======== Records supplied ========

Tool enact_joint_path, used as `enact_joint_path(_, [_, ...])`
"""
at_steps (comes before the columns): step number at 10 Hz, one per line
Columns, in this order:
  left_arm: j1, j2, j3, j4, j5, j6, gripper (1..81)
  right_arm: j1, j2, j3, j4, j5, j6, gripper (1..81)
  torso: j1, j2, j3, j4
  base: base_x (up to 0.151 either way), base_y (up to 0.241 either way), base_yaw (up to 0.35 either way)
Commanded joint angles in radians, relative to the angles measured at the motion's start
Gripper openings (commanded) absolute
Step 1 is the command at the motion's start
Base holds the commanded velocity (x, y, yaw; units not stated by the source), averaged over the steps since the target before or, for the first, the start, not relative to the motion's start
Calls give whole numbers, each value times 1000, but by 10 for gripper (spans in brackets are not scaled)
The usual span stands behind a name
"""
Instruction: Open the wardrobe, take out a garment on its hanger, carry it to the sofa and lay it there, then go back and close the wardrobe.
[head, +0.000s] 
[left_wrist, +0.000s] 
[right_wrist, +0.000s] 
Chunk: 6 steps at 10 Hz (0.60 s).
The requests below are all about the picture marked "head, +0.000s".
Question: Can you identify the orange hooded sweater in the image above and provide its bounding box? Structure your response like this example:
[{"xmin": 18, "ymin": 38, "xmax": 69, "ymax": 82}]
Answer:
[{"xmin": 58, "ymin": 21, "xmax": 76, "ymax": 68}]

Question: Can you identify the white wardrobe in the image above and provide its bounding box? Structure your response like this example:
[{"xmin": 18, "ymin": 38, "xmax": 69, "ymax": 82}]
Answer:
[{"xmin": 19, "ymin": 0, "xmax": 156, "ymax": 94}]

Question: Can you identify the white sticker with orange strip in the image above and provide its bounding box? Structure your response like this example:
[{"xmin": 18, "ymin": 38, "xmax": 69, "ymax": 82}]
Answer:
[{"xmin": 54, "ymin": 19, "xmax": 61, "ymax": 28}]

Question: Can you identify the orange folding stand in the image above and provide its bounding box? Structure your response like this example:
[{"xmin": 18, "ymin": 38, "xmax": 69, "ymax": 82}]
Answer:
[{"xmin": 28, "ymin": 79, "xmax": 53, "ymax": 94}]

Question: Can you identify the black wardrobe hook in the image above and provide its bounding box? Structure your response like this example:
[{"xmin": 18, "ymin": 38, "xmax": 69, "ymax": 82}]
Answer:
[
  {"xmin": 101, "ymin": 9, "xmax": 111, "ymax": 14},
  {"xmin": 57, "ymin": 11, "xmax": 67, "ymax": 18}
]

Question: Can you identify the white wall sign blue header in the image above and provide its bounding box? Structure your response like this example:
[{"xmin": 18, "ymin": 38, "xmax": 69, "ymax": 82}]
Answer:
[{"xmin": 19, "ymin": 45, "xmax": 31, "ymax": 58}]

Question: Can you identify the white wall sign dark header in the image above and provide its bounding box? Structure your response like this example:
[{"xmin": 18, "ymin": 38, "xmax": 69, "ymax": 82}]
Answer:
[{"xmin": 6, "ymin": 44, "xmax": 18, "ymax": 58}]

========

What is needed:
Once you find the string "relative" in a line of the records, copy that line.

Answer for this exercise:
Commanded joint angles in radians, relative to the angles measured at the motion's start
Base holds the commanded velocity (x, y, yaw; units not stated by the source), averaged over the steps since the target before or, for the first, the start, not relative to the motion's start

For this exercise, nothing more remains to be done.